I have built a series of quizzes on key areas that students will have encountered at primary school and which form the foundation of much of the mathematics they will encounter over the coming months and years.


You can access the quizzes here:


  1. Place value and order
  2. Integer arithmetic
  3. Negative numbers
  4. Decimals
  5. Fractions
  6. Fraction, Decimal, Percentage equivalence
  7. Ratio


Each quiz comprises diagnostic questions designed in such a way that a student’s choice of wrong answer gives you a good idea of the specific nature of their misunderstanding.

How can these be used?

If your students have access to devices, you can assign each quiz to your class via the Diagnostic Questions platform. You will benefit from automated marking, and actionable insights into individual student’s understanding as well as the view of your whole class.


Alternatively you can project each question up on the board. Students can vote for their choice of answers with their fingers or A, B, C, D cards. You can then instigate a discussion along the lines of “Emma, you think the answer is A, tell us why”, “Mo, you think the answer is B, convince us” etc., before explaining the answer yourself. Using the questions in this manner is an ideal way to get your students discussing mathematics, as well as providing an unrivalled insight into their understanding of key concepts.


2. Supporting materials for each question in the quizzes

Each quiz has an accompanying document which provides:

  1. Data on how 200+ Year 6 students performed on each question over the summer
  2. A written explanation for the most common wrong answer for each question
  3. A link to a supporting OUP resource for each question

You can access the supporting content here.*


How can these be used?

Whether you choose to assign the quizzes online or use them in class, you could identify, say, the three worst answered questions. You could then use the supporting OUP resources to give students further practice on the concepts behind each of these troublesome questions.


As with the Diagnostic Questions, these can either be accessed by students on their devices, or projected up on the board for whole class practice.

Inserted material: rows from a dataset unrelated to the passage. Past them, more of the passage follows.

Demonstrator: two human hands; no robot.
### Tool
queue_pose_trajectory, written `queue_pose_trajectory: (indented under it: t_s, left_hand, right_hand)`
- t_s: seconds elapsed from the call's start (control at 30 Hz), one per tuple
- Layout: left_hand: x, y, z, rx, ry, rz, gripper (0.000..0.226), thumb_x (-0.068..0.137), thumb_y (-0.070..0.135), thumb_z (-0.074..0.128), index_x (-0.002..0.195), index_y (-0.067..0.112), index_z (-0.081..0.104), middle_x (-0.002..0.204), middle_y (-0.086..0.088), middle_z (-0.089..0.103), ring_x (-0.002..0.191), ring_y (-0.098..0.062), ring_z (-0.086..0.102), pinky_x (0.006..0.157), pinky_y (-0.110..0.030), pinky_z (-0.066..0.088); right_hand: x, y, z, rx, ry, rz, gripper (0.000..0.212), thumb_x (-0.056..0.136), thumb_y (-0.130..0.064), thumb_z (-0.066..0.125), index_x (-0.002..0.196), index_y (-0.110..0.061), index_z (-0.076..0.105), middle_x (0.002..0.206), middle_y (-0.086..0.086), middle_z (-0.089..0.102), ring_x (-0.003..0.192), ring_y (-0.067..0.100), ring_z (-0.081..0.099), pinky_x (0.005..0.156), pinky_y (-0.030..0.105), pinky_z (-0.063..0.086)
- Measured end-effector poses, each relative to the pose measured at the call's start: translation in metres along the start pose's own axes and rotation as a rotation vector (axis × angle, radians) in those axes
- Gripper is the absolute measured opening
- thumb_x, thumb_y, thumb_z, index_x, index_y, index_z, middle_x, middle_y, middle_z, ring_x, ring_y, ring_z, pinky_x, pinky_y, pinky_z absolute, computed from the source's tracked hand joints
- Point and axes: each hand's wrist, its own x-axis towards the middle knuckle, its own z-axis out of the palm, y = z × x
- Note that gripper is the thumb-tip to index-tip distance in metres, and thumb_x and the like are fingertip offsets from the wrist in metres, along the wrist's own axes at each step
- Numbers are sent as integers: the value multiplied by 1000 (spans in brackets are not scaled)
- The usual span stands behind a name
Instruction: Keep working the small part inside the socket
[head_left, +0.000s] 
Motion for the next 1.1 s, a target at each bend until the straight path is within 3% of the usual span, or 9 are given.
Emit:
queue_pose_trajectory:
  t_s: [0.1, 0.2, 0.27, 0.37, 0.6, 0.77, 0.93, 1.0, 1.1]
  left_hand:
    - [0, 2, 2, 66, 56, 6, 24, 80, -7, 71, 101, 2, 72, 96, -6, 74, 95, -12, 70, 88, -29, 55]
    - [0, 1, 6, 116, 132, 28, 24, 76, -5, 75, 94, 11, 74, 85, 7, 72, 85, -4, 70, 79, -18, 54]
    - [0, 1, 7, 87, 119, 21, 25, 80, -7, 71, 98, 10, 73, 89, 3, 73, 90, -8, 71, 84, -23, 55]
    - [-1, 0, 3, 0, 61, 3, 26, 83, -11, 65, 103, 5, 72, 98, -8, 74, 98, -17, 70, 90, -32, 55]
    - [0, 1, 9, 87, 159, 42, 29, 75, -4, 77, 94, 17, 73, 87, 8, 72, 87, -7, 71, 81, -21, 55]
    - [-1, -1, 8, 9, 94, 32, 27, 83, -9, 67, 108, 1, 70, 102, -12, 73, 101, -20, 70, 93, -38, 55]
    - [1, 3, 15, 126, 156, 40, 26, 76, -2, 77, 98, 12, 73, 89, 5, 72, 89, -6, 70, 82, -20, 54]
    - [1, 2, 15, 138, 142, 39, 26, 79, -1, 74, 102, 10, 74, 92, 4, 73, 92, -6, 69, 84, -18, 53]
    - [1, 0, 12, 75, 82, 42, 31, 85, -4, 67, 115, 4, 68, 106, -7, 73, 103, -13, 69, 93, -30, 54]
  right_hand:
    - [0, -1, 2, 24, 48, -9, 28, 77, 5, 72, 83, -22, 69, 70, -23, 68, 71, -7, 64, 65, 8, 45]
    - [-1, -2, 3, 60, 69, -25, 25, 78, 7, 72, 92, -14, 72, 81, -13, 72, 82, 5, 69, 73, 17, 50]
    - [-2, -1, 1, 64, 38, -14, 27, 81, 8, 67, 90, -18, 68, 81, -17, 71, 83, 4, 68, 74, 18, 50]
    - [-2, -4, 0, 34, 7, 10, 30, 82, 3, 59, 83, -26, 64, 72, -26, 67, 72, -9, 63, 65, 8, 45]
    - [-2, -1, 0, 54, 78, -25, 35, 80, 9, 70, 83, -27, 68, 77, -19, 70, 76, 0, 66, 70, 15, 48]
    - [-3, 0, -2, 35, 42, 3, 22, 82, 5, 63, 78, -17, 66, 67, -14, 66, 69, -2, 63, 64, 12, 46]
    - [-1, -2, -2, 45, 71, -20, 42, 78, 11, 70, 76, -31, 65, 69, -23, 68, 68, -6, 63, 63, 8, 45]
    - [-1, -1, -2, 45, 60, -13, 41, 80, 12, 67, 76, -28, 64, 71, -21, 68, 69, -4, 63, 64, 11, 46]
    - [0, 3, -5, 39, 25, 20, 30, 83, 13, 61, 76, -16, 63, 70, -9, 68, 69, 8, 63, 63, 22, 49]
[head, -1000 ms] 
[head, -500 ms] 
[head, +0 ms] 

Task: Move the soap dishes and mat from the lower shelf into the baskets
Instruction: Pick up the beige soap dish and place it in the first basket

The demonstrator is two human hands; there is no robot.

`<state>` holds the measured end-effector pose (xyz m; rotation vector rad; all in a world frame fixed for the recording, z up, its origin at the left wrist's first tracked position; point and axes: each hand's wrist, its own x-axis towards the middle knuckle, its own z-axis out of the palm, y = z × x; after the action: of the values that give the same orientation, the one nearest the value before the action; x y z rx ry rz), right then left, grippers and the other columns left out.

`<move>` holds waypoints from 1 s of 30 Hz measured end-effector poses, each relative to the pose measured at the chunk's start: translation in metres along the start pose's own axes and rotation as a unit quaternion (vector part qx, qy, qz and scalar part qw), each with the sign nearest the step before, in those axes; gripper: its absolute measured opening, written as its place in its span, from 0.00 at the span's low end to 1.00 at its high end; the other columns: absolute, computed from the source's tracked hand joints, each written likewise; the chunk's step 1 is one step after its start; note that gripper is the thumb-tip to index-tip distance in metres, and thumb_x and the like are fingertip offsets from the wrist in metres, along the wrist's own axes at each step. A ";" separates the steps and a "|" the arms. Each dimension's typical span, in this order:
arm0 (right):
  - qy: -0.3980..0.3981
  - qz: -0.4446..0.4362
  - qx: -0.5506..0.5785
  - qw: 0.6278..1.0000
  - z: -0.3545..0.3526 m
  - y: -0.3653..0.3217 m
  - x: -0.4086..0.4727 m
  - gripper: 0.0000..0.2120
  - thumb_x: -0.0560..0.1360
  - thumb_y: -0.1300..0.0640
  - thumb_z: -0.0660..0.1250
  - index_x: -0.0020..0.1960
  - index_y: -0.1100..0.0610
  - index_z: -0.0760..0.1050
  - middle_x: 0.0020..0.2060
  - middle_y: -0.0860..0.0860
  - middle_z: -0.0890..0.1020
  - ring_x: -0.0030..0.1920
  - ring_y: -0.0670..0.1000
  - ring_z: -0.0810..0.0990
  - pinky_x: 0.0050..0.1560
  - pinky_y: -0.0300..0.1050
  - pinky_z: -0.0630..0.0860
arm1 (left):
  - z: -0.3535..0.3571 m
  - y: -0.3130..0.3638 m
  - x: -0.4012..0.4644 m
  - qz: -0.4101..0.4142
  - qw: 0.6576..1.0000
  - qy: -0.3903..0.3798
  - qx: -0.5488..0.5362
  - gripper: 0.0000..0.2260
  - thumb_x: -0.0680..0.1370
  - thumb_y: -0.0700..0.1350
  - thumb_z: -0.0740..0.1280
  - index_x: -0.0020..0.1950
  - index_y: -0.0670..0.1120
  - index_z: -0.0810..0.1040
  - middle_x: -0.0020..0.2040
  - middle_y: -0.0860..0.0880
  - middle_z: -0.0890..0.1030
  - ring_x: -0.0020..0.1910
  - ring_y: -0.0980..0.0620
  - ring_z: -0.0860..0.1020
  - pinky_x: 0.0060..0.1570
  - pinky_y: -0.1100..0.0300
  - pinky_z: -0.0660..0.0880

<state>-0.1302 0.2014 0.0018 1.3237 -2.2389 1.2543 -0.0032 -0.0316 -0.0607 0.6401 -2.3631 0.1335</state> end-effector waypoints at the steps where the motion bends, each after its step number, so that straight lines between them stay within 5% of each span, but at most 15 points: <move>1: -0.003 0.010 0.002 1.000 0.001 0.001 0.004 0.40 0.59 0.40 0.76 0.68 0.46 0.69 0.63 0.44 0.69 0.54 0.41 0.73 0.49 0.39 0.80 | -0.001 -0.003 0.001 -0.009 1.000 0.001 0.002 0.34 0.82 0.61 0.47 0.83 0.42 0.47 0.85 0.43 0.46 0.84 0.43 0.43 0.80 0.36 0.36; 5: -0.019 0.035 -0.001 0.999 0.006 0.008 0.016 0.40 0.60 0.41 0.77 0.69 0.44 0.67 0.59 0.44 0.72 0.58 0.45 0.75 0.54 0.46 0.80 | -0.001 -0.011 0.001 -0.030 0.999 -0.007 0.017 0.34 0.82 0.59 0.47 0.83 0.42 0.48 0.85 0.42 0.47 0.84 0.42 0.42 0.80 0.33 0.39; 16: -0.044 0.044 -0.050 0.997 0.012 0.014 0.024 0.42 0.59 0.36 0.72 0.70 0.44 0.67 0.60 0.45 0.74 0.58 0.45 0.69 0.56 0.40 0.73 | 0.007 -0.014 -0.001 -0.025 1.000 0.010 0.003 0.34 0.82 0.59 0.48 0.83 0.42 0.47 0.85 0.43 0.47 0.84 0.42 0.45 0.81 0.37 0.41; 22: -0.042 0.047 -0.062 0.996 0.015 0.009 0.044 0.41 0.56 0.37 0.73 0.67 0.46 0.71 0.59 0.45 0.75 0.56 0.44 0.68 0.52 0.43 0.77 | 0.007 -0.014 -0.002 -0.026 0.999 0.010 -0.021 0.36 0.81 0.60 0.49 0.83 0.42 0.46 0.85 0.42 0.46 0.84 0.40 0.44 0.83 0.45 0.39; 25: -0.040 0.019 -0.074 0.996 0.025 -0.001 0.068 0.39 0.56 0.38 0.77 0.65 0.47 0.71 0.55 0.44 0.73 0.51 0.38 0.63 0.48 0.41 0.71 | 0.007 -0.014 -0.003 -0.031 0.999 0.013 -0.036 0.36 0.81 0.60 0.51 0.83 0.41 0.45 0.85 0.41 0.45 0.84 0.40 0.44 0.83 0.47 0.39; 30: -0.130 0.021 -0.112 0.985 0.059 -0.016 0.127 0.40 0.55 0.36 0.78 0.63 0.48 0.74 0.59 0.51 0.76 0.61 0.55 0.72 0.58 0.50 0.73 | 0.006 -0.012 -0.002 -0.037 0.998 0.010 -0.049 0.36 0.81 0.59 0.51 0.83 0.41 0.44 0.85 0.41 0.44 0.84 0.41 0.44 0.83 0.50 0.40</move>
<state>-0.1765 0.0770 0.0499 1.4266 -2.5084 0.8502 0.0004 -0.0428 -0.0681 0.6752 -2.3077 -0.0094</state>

Once students have worked through the materials, you could assess their understanding by choosing the relevant questions from the follow-up quizzes, which are available here:


  1. Place value and order
  2. Integer arithmetic
  3. Negative numbers
  4. Decimals
  5. Fractions
  6. Fraction, Decimal, Percentage equivalence
  7. Ratio


3. A baseline assessment to identify any lingering gaps

OUP have provided access to a paper-based baseline assessment called the Oxford National Curriculum Tests (ONCT). These tests are designed for Year 6 end of Key Stage assessment, but provide an opportunity to quickly identify knowledge gaps in new Year 7 students in this unusual year. These provide teachers with an independent measure of pupil attainment that can feed into teachers’ professional judgements about pupil progress in maths.



How can this be used?

The ONCT tests can be used as a traditional baseline assessment, and the associated reporting tools will provide a class overview, as well as the means score for the class. This overview will allow you to quickly see which pupils are performing above/below the class average.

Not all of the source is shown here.